* _Task prompt_
Would you quote the material below from its first line through the line containing "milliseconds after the", exactly and with both ends included?
-*-*-
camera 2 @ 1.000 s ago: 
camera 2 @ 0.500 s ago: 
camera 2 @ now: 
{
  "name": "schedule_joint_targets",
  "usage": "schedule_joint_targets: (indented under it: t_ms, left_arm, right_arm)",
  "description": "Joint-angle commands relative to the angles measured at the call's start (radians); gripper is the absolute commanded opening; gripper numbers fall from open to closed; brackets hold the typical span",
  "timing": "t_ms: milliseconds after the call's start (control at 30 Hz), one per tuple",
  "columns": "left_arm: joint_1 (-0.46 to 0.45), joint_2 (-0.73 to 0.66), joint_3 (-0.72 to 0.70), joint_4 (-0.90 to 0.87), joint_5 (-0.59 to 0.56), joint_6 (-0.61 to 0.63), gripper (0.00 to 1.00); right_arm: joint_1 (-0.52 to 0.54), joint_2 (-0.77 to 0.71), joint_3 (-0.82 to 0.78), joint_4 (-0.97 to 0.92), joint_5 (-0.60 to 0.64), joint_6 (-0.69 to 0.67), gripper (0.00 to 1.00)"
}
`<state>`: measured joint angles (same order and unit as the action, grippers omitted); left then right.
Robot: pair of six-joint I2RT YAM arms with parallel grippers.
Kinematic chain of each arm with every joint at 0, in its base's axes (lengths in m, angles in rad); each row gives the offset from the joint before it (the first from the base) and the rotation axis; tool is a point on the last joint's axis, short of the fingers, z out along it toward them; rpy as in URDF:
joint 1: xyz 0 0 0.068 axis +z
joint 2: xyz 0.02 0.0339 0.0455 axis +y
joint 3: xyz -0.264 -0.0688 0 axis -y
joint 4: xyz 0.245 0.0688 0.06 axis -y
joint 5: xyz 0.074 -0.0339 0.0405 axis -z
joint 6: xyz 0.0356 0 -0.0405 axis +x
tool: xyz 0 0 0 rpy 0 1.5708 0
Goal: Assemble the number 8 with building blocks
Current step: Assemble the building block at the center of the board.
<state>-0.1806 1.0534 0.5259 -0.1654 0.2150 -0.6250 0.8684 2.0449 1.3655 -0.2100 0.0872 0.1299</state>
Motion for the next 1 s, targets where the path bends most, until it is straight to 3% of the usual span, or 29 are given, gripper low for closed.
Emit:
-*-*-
* _Output for this exercise_
camera 2 @ 1.000 s ago: 
camera 2 @ 0.500 s ago: 
camera 2 @ now: 
{
  "name": "schedule_joint_targets",
  "usage": "schedule_joint_targets: (indented under it: t_ms, left_arm, right_arm)",
  "description": "Joint-angle commands relative to the angles measured at the call's start (radians); gripper is the absolute commanded opening; gripper numbers fall from open to closed; brackets hold the typical span",
  "timing": "t_ms: milliseconds after the call's start (control at 30 Hz), one per tuple",

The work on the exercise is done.